What is expected> Each entry has to be given again in its exact wording, and no picture may appear in the result.

Records excerpted from a collection
________________
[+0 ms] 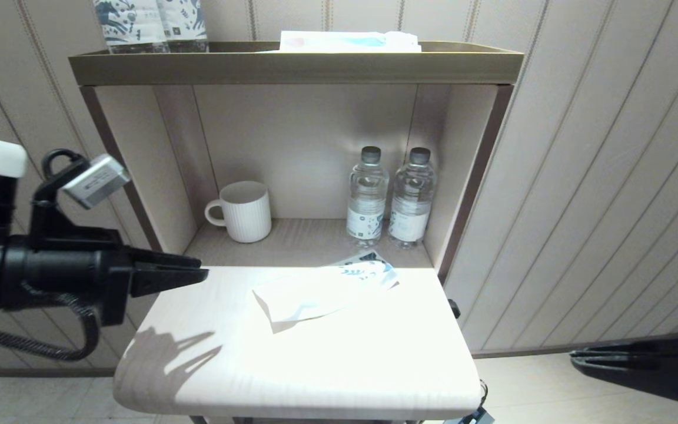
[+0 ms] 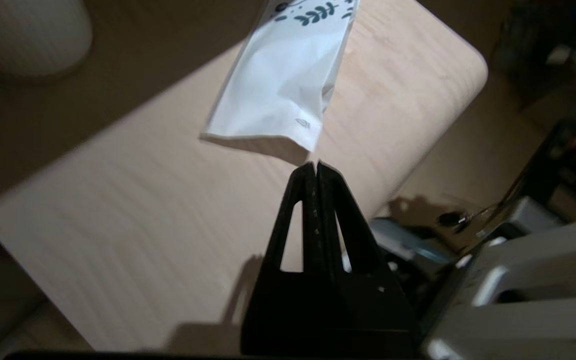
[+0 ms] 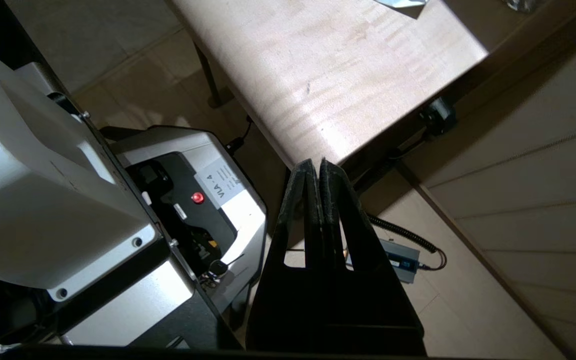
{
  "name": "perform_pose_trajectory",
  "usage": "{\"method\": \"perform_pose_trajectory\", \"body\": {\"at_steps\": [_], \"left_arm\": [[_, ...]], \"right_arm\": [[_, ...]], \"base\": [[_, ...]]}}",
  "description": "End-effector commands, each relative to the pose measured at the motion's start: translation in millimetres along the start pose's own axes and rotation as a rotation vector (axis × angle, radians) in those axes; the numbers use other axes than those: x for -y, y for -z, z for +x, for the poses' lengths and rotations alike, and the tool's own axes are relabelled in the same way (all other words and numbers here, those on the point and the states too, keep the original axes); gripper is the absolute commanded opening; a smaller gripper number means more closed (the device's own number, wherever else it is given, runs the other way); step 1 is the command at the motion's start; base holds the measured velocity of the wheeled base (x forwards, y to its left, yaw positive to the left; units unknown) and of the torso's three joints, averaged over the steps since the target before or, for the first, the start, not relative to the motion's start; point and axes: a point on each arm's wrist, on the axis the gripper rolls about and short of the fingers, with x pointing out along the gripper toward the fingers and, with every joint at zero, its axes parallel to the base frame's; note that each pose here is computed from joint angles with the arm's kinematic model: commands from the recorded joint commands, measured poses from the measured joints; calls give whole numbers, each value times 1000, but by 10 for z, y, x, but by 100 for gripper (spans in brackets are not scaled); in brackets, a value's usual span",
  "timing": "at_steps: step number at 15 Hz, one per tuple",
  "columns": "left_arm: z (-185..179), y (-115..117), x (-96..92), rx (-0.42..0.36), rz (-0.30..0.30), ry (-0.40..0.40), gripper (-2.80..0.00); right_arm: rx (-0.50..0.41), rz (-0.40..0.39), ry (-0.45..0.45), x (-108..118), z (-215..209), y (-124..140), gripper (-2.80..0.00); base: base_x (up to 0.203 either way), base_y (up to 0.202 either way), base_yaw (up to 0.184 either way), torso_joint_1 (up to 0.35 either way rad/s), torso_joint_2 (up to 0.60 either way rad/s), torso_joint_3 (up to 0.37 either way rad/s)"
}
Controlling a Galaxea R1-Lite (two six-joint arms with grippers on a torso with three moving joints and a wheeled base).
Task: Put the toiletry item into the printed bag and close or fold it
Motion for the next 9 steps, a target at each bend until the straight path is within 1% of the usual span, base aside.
{"method": "perform_pose_trajectory", "body": {"at_steps": [1, 2, 3, 4, 5, 7, 8, 9], "left_arm": [[-565, 64, 451, 99, 83, -44, -280], [-791, 137, 623, 124, 102, -112, -280], [-1012, 246, 788, 149, 112, -225, -280], [-1203, 393, 941, 177, 107, -347, -280], [-1366, 574, 1084, 208, 88, -461, -280], [-1553, 996, 1286, 233, 23, -652, -280], [-1563, 1228, 1331, 219, -35, -766, -280], [-1504, 1413, 1331, 186, -107, -875, -280]], "right_arm": [[57, 51, 49, -63, -228, 93, -280], [83, 124, 122, -79, -350, 152, -280], [113, 193, 227, -108, -488, 242, -280], [140, 237, 325, -168, -607, 364, -280], [161, 269, 414, -253, -694, 525, -280], [154, 317, 535, -451, -693, 982, -280], [141, 331, 582, -545, -627, 1243, -280], [110, 339, 610, -592, -523, 1458, -280]], "base": [[0, 0, 0, 0, 0, 0], [0, 0, 0, 0, 0, 0], [0, 0, 0, 0, 0, 0], [0, 0, 0, 0, 0, 0], [0, 0, 0, 0, 0, 0], [0, 0, 0, 0, 0, 0], [0, 0, 0, 0, 0, 0], [0, 0, 0, 0, 0, 0]]}}
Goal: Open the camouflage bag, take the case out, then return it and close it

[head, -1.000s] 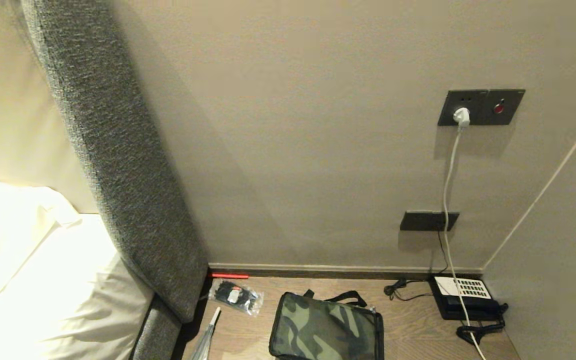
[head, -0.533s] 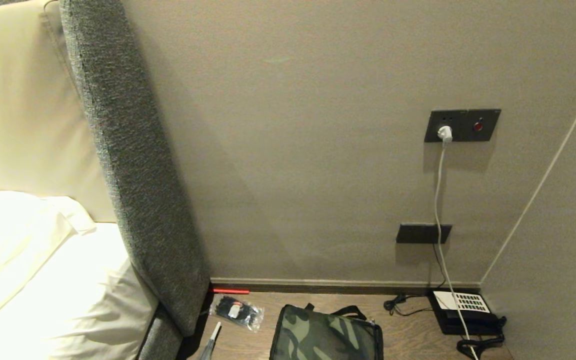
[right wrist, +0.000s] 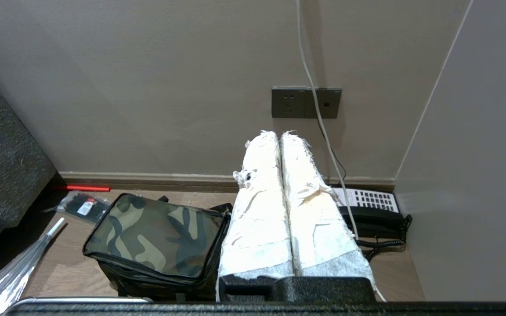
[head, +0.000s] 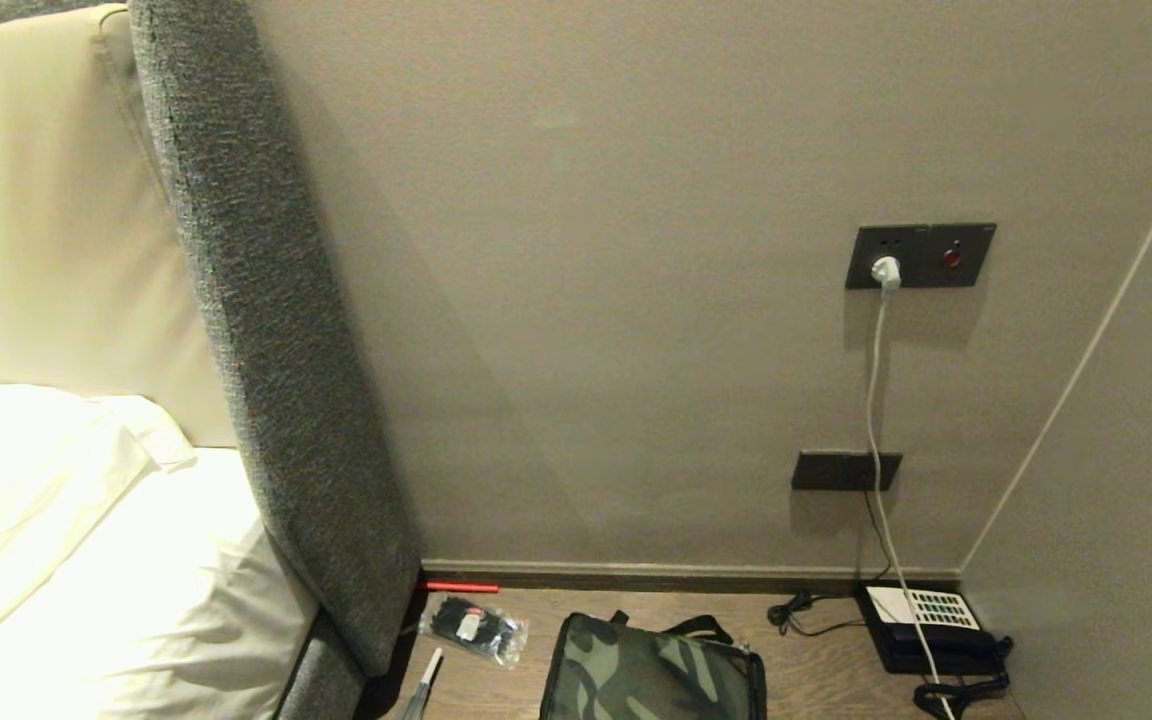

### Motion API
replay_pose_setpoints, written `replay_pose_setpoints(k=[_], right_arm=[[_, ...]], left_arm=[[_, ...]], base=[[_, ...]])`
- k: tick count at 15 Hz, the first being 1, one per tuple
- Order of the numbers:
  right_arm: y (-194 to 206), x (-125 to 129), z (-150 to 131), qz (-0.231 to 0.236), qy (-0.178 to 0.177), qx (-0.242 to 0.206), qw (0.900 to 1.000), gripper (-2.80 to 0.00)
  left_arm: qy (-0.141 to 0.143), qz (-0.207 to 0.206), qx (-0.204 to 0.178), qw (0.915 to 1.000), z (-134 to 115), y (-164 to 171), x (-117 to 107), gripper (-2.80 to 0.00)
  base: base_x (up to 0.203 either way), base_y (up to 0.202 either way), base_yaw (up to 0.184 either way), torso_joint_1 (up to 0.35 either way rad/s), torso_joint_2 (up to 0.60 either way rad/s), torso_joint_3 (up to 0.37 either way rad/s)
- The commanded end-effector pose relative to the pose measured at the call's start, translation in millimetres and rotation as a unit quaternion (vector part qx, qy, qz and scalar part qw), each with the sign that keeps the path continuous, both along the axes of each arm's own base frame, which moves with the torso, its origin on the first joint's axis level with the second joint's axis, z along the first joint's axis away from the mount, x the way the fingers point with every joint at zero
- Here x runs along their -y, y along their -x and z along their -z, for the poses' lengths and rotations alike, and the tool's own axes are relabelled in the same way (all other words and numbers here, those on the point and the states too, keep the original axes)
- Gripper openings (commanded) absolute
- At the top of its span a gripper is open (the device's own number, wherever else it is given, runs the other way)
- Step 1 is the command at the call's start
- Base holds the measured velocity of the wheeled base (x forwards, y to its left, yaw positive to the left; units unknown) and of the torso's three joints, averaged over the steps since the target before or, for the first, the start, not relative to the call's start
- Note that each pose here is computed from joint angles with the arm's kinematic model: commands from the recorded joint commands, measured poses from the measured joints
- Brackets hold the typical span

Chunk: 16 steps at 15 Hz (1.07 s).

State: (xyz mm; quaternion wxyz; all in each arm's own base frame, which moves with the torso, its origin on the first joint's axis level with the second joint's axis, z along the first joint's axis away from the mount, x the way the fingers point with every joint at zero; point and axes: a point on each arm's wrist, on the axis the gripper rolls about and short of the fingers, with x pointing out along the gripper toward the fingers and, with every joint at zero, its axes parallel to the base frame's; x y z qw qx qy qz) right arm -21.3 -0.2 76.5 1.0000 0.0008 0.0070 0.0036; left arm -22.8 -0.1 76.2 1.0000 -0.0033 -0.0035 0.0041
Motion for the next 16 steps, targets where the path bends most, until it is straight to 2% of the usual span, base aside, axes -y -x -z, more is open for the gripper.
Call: replay_pose_setpoints(k=[1, 16], right_arm=[[-0.1, 0.0, -0.1, 0.0, 0.0, -0.001, 1.0, -2.8], [-0.1, 0.0, -0.1, 0.0, 0.0, -0.001, 1.0, -2.8]], left_arm=[[0.001, 0.0, -0.001, 1.0, 0.5, -0.1, 0.0, -2.8], [0.001, -0.001, -0.001, 1.0, 0.5, -0.1, 0.0, -2.8]], base=[[0.0, 0.0, 0.0, 0.0, 0.0, 0.0], [0.0, 0.0, 0.0, 0.0, 0.0, 0.0]])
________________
Exercise output>
[+0 ms] 
[+0 ms] 
[+0 ms] 
{
  "name": "perform_pose_trajectory",
  "usage": "{\"method\": \"perform_pose_trajectory\", \"body\": {\"at_steps\": [_], \"left_arm\": [[_, ...]], \"right_arm\": [[_, ...]], \"base\": [[_, ...]]}}",
  "description": "End-effector commands, each relative to the pose measured at the motion's start: translation in millimetres along the start pose's own axes and rotation as a rotation vector (axis × angle, radians) in those axes; the numbers use other axes than those: x for -y, y for -z, z for +x, for the poses' lengths and rotations alike, and the tool's own axes are relabelled in the same way (all other words and numbers here, those on the point and the states too, keep the original axes); gripper is the absolute commanded opening; a smaller gripper number means more closed (the device's own number, wherever else it is given, runs the other way); step 1 is the command at the motion's start; base holds the measured velocity of the wheeled base (x forwards, y to its left, yaw positive to the left; units unknown) and of the torso's three joints, averaged over the steps since the target before or, for the first, the start, not relative to the motion's start; point and axes: a point on each arm's wrist, on the axis the gripper rolls about and short of the fingers, with x pointing out along the gripper toward the fingers and, with every joint at zero, its axes parallel to the base frame's; note that each pose here is computed from joint angles with the arm's kinematic model: commands from the recorded joint commands, measured poses from the measured joints; calls give whole numbers, each value times 1000, but by 10 for z, y, x, but by 100 for gripper (spans in brackets are not scaled); in brackets, a value's usual span",
  "timing": "at_steps: step number at 15 Hz, one per tuple",
  "columns": "left_arm: z (-185..179), y (-115..117), x (-96..92), rx (-0.42..0.36), rz (-0.30..0.30), ry (-0.40..0.40), gripper (-2.80..0.00); right_arm: rx (-0.50..0.41), rz (-0.40..0.39), ry (-0.45..0.45), x (-108..118), z (-215..209), y (-124..140), gripper (-2.80..0.00); base: base_x (up to 0.203 either way), base_y (up to 0.202 either way), base_yaw (up to 0.184 either way), torso_joint_1 (up to 0.35 either way rad/s), torso_joint_2 (up to 0.60 either way rad/s), torso_joint_3 (up to 0.37 either way rad/s)"
}
Controlling a Galaxea R1-Lite (two six-joint arms with grippers on a torso with three moving joints and a wheeled base).
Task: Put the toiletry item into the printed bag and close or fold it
Motion for the next 9 steps, a target at each bend until the straight path is within 1% of the usual span, base aside.
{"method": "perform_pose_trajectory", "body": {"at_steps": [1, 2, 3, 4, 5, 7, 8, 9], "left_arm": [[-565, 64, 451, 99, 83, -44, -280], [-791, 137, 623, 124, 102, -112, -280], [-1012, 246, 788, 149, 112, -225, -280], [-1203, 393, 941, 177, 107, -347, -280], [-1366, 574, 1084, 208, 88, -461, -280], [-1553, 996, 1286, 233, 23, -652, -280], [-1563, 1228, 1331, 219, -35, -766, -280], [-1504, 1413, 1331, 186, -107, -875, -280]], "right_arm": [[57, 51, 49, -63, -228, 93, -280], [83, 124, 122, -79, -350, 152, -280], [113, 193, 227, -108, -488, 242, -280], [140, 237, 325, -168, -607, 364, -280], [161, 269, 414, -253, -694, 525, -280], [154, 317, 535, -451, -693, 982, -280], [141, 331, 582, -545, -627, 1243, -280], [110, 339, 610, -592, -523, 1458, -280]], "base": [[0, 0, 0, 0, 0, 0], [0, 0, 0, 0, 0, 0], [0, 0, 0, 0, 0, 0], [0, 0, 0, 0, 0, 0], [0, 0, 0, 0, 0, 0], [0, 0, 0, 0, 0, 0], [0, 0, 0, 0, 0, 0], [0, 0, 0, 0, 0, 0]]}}
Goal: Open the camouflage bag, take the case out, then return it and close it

[head, -1.000s] 
[head, -0.533s] 
[right wrist, +0.000s] 
[head, +0.000s] 

### Motion API
replay_pose_setpoints, written `replay_pose_setpoints(k=[_], right_arm=[[_, ...]], left_arm=[[_, ...]], base=[[_, ...]])`
- k: tick count at 15 Hz, the first being 1, one per tuple
- Order of the numbers:
  right_arm: y (-194 to 206), x (-125 to 129), z (-150 to 131), qz (-0.231 to 0.236), qy (-0.178 to 0.177), qx (-0.242 to 0.206), qw (0.900 to 1.000), gripper (-2.80 to 0.00)
  left_arm: qy (-0.141 to 0.143), qz (-0.207 to 0.206), qx (-0.204 to 0.178), qw (0.915 to 1.000), z (-134 to 115), y (-164 to 171), x (-117 to 107), gripper (-2.80 to 0.00)
  base: base_x (up to 0.203 either way), base_y (up to 0.202 either way), base_yaw (up to 0.184 either way), torso_joint_1 (up to 0.35 either way rad/s), torso_joint_2 (up to 0.60 either way rad/s), torso_joint_3 (up to 0.37 either way rad/s)
- The commanded end-effector pose relative to the pose measured at the call's start, translation in millimetres and rotation as a unit quaternion (vector part qx, qy, qz and scalar part qw), each with the sign that keeps the path continuous, both along the axes of each arm's own base frame, which moves with the torso, its origin on the first joint's axis level with the second joint's axis, z along the first joint's axis away from the mount, x the way the fingers point with every joint at zero
- Here x runs along their -y, y along their -x and z along their -z, for the poses' lengths and rotations alike, and the tool's own axes are relabelled in the same way (all other words and numbers here, those on the point and the states too, keep the original axes)
- Gripper openings (commanded) absolute
- At the top of its span a gripper is open (the device's own number, wherever else it is given, runs the other way)
- Step 1 is the command at the call's start
- Base holds the measured velocity of the wheeled base (x forwards, y to its left, yaw positive to the left; units unknown) and of the torso's three joints, averaged over the steps since the target before or, for the first, the start, not relative to the call's start
- Note that each pose here is computed from joint angles with the arm's kinematic model: commands from the recorded joint commands, measured poses from the measured joints
- Brackets hold the typical span

Chunk: 16 steps at 15 Hz (1.07 s).

State: (xyz mm; quaternion wxyz; all in each arm's own base frame, which moves with the torso, its origin on the first joint's axis level with the second joint's axis, z along the first joint's axis away from the mount, x the way the fingers point with every joint at zero; point and axes: a point on each arm's wrist, on the axis the gripper rolls about and short of the fingers, with x pointing out along the gripper toward the fingers and, with every joint at zero, its axes parallel to the base frame's; x y z qw qx qy qz) right arm -21.3 -0.2 76.5 1.0000 0.0008 0.0070 0.0036; left arm -22.8 -0.1 76.2 1.0000 -0.0033 -0.0035 0.0041
Motion for the next 16 steps, targets where the path bends most, until it is straight to 2% of the usual span, base aside, axes -y -x -z, more is open for the gripper.
Call: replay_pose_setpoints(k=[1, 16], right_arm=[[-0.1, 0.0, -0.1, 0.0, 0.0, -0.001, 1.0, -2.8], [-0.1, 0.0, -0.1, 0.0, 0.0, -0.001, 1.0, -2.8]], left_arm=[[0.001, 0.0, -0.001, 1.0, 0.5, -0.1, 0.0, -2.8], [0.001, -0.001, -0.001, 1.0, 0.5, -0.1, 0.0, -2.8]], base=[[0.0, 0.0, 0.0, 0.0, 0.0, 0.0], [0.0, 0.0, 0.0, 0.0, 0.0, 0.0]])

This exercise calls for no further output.